Validity of Resignation from public office -
"The petitioner submits that the resignation of private respondent was valid and effective despite the absence of an express acceptance by the President of the Philippines. The letter of resignation was submitted to the secretary of the DILG, an alter ego of the President, the appointing authority. The acceptance of respondents resignation may be inferred from the fact that the DILG secretary himself appointed him a member of the Sangguniang Panlalawigan of Catanduanes.[27]
In Ortiz vs. COMELEC,[28] we defined resignation as the act of giving up or the act of an officer by which he declines his office and renounces the further right to use it. It is an expression of the incumbent in some form, express or implied, of the intention to surrender, renounce, and relinquish the office and the acceptance by competent and lawful authority. To constitute a complete and operative resignation from public office, there must be: (a) an intention to relinquish a part of the term; (b) an act of relinquishment; and (c) an acceptance by the proper authority.[29] The last one is required by reason of Article 238 of the Revised Penal Code.[30]

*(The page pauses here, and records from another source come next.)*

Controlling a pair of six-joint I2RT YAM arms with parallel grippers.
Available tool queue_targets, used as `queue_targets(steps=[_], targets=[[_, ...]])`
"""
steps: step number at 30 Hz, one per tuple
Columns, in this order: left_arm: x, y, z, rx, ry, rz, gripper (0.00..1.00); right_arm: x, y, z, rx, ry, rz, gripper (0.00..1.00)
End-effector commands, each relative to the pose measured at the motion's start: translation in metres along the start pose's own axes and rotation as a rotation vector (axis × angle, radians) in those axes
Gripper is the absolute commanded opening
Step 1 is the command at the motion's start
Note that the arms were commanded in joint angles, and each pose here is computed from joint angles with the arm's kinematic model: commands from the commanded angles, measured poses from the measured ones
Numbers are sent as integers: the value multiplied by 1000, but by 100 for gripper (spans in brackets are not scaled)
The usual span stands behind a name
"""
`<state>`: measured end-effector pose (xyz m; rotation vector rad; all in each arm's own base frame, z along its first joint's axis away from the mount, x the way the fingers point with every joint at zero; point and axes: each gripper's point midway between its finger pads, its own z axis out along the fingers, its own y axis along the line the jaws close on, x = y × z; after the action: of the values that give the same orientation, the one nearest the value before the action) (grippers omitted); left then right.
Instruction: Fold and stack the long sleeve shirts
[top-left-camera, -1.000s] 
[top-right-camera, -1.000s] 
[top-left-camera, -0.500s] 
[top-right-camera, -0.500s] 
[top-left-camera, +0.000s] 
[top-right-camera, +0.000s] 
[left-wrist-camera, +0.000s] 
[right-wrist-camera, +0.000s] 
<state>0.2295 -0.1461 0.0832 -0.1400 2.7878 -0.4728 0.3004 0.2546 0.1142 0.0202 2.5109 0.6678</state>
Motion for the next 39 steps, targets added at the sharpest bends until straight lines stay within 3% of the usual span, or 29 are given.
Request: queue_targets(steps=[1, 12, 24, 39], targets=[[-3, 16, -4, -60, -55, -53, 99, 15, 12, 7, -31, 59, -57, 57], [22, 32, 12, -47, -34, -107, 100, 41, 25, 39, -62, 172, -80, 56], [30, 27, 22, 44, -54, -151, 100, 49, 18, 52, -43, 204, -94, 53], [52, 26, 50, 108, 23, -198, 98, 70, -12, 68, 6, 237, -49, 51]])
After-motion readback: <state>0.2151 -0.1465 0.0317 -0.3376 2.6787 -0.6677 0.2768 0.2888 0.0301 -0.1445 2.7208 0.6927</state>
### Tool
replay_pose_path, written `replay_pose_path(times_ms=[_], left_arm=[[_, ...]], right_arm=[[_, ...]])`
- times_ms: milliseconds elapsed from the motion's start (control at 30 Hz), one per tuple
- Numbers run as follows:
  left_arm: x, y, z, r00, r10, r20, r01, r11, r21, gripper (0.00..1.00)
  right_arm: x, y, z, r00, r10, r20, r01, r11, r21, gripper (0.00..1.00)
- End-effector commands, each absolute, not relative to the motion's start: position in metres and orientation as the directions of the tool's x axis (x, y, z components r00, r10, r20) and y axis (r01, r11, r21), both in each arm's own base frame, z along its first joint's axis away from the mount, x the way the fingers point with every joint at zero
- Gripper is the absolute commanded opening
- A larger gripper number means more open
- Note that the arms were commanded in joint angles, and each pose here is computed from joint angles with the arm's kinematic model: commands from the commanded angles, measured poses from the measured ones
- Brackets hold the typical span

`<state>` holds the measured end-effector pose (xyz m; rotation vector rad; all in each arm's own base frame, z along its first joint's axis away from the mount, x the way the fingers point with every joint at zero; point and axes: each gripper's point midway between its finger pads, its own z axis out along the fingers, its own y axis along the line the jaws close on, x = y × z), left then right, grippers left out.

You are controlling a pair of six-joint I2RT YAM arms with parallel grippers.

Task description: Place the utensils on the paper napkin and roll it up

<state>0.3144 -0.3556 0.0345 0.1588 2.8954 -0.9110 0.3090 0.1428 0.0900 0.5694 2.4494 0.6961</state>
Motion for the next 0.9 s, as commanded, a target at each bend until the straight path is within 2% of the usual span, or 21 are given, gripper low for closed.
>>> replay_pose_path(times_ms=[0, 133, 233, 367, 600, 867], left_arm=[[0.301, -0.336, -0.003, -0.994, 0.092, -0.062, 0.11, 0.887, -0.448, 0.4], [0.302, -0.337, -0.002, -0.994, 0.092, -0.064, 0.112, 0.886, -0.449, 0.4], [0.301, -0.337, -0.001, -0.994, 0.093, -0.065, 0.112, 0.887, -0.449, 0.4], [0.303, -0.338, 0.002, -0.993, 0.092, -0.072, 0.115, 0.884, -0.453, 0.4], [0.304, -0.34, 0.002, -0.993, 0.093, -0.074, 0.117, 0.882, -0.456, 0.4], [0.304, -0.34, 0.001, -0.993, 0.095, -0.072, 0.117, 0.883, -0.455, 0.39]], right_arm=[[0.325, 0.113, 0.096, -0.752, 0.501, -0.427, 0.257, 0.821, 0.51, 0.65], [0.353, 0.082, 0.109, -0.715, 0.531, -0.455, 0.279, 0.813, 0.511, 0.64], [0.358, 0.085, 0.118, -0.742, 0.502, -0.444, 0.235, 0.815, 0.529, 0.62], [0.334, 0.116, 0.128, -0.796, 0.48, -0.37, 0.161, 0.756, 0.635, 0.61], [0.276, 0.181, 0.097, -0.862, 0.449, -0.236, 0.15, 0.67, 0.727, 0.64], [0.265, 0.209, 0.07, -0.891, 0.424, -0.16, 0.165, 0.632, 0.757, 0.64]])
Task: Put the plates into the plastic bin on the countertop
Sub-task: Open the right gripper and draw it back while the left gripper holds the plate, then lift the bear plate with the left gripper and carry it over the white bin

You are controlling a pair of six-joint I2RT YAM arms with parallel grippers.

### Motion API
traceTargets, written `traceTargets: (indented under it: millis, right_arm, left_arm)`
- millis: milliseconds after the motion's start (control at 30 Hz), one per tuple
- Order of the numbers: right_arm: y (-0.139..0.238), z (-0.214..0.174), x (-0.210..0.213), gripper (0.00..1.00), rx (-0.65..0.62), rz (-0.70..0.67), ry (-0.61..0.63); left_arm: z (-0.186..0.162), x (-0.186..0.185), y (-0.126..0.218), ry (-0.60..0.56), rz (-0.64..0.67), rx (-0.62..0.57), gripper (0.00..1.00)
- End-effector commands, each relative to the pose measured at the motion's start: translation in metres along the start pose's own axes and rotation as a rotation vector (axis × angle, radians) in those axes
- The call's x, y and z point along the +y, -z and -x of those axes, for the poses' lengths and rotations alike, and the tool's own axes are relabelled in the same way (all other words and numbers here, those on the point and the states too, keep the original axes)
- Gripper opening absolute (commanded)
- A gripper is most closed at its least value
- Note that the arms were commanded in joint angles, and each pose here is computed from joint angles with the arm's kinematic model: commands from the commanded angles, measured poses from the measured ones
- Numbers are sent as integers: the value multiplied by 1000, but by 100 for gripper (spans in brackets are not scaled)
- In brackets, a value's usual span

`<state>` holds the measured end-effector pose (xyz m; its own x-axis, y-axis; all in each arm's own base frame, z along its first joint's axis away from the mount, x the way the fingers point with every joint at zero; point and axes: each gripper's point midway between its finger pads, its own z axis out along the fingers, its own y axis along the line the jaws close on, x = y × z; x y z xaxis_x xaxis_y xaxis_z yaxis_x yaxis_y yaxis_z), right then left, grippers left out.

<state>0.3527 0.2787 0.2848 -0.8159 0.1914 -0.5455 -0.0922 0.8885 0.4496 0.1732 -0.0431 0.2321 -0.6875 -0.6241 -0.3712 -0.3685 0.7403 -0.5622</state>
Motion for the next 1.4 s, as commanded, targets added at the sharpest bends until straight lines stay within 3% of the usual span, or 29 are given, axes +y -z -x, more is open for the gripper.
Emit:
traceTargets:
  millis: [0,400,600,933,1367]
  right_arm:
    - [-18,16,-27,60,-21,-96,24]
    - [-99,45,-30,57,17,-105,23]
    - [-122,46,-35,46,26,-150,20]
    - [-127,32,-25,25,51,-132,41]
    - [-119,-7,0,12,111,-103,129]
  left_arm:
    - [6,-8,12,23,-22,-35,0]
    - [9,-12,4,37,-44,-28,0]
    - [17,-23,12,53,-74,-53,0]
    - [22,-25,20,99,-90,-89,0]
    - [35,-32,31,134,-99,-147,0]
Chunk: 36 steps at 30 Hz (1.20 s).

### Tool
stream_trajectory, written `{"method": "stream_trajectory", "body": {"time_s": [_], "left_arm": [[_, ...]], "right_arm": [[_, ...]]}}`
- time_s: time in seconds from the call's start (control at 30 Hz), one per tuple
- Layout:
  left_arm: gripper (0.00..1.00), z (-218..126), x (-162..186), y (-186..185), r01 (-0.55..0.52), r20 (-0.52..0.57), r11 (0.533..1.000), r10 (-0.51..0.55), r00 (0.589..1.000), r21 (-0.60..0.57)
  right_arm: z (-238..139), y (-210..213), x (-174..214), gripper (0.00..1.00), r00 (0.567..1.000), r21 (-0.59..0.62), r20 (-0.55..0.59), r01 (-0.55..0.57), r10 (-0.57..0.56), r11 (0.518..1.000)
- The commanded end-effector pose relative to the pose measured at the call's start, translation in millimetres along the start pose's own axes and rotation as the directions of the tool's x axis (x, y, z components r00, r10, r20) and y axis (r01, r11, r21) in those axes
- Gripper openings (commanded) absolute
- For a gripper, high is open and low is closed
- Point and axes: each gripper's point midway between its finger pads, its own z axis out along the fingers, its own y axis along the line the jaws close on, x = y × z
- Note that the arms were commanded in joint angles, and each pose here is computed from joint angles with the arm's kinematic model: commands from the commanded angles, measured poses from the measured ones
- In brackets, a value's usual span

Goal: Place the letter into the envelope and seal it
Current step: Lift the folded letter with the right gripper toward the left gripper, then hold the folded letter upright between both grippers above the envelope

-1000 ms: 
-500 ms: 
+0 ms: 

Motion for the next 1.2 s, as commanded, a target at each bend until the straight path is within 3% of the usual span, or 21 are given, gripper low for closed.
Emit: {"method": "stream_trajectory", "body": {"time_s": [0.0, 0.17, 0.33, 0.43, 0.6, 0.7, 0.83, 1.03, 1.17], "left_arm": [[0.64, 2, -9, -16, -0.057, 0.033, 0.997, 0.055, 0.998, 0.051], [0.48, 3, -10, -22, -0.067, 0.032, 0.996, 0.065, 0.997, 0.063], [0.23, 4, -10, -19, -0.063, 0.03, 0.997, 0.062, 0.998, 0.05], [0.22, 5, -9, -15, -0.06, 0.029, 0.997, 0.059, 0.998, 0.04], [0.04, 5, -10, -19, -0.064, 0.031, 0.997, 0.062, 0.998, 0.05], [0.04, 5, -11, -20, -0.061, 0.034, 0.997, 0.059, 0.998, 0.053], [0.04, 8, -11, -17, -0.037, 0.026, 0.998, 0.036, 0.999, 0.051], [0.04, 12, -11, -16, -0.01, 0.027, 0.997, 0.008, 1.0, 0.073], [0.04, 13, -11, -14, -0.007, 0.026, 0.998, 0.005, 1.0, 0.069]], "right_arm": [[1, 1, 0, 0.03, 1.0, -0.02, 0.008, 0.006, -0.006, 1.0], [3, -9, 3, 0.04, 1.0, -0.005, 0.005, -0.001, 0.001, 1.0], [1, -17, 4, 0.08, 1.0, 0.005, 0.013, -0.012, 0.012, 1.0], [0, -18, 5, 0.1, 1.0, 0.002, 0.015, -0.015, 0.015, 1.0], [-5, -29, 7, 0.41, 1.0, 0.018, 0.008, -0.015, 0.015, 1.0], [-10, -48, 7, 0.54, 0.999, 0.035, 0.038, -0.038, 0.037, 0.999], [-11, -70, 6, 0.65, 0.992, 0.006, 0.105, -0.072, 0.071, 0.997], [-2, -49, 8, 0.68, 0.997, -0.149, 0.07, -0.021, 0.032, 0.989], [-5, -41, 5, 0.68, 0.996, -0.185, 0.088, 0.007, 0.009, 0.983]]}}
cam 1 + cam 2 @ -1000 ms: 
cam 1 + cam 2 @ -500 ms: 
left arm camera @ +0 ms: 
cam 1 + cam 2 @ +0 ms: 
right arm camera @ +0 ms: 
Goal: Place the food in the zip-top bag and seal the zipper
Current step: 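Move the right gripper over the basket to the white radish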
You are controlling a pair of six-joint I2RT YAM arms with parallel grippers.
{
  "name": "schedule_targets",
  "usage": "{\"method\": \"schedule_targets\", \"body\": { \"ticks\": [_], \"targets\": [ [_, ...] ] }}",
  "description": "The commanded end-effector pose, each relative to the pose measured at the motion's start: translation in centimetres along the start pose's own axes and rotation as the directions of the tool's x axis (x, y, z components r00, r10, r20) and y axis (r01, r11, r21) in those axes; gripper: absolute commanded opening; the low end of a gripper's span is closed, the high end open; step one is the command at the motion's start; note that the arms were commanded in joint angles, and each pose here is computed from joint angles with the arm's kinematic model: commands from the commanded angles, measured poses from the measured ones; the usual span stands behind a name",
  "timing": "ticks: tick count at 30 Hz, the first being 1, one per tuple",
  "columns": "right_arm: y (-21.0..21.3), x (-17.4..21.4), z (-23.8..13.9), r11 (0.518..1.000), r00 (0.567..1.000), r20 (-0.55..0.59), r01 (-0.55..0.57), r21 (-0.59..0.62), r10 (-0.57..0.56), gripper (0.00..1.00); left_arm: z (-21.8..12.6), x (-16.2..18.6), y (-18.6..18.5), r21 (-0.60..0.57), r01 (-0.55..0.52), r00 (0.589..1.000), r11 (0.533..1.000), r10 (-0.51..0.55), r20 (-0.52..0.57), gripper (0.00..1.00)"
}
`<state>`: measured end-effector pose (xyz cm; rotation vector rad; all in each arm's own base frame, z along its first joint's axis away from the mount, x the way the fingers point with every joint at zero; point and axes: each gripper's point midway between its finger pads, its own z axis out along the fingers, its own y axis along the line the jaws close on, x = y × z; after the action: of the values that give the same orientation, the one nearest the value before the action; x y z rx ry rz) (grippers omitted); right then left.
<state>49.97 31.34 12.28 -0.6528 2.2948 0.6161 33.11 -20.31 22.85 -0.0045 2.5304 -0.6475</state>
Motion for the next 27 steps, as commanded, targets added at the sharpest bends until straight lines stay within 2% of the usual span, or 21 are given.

The records are bereft of any evidence that private respondents resignation was accepted by the proper authority. From the time that he was elected as punong barangay up to the time he resigned as a member of Sangguniang Bayan, the governing law was B.P. 337 or the Local Government Code of 1983. While said law was silent as to who specifically should accept the resignation of an appointive member of the Sangguniang Bayan, Sec. 6 of Rule XIX of its implementing rules states that the [r]esignation of sanggunian members shall be acted upon by the sanggunian concerned, and a copy of the action taken shall be furnished the official responsible for appointing a replacement and the Ministry of Local Government. The position shall be deemed vacated only upon acceptance of the resignation.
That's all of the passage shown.